DIRECTIONS FOR THIS TASK: Would you reproduce each line below exactly, leaving every picture out?

AVAILABLE DATA:
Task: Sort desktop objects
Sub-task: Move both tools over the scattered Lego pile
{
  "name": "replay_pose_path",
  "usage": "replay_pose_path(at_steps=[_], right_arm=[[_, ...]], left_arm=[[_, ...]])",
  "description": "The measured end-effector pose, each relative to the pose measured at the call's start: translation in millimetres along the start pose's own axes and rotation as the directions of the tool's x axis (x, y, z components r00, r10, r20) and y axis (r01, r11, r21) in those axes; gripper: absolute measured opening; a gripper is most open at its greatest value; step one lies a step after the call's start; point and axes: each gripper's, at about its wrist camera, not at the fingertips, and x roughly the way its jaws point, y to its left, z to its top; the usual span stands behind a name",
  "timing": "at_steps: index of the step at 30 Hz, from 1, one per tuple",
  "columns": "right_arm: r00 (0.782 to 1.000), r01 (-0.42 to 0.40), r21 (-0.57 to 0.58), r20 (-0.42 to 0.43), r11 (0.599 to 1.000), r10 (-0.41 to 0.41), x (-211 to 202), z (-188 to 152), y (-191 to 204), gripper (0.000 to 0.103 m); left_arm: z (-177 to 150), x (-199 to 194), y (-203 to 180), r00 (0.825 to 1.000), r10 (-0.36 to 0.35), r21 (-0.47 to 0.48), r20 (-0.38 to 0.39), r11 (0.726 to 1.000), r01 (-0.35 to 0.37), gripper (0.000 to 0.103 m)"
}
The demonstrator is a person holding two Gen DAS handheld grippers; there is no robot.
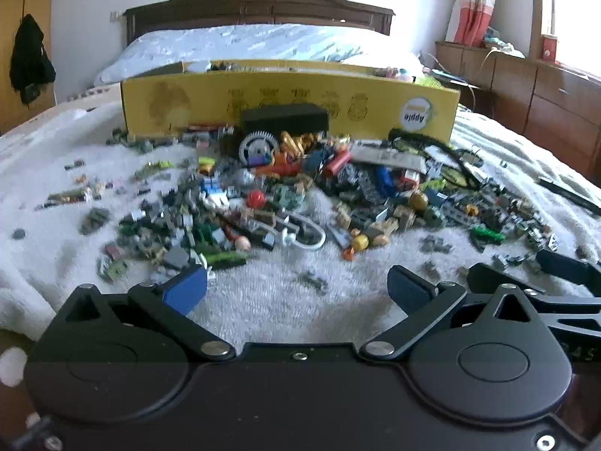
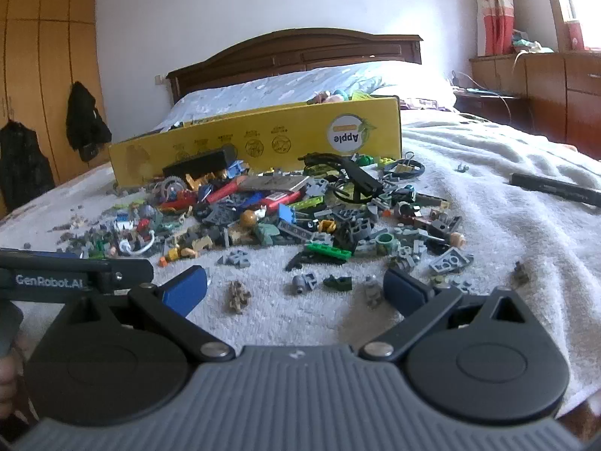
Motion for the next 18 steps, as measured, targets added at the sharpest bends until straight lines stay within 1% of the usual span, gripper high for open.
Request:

REPLY TO THE TASK:
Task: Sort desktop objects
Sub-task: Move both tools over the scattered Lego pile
{
  "name": "replay_pose_path",
  "usage": "replay_pose_path(at_steps=[_], right_arm=[[_, ...]], left_arm=[[_, ...]])",
  "description": "The measured end-effector pose, each relative to the pose measured at the call's start: translation in millimetres along the start pose's own axes and rotation as the directions of the tool's x axis (x, y, z components r00, r10, r20) and y axis (r01, r11, r21) in those axes; gripper: absolute measured opening; a gripper is most open at its greatest value; step one lies a step after the call's start; point and axes: each gripper's, at about its wrist camera, not at the fingertips, and x roughly the way its jaws point, y to its left, z to its top; the usual span stands behind a name",
  "timing": "at_steps: index of the step at 30 Hz, from 1, one per tuple",
  "columns": "right_arm: r00 (0.782 to 1.000), r01 (-0.42 to 0.40), r21 (-0.57 to 0.58), r20 (-0.42 to 0.43), r11 (0.599 to 1.000), r10 (-0.41 to 0.41), x (-211 to 202), z (-188 to 152), y (-191 to 204), gripper (0.000 to 0.103 m); left_arm: z (-177 to 150), x (-199 to 194), y (-203 to 180), r00 (0.825 to 1.000), r10 (-0.36 to 0.35), r21 (-0.47 to 0.48), r20 (-0.38 to 0.39), r11 (0.726 to 1.000), r01 (-0.35 to 0.37), gripper (0.000 to 0.103 m)"
}
The demonstrator is a person holding two Gen DAS handheld grippers; there is no robot.
Motion for the next 18 steps, as measured, targets added at the sharpest bends until straight lines stay within 1% of the usual span, gripper high for open.
Request:

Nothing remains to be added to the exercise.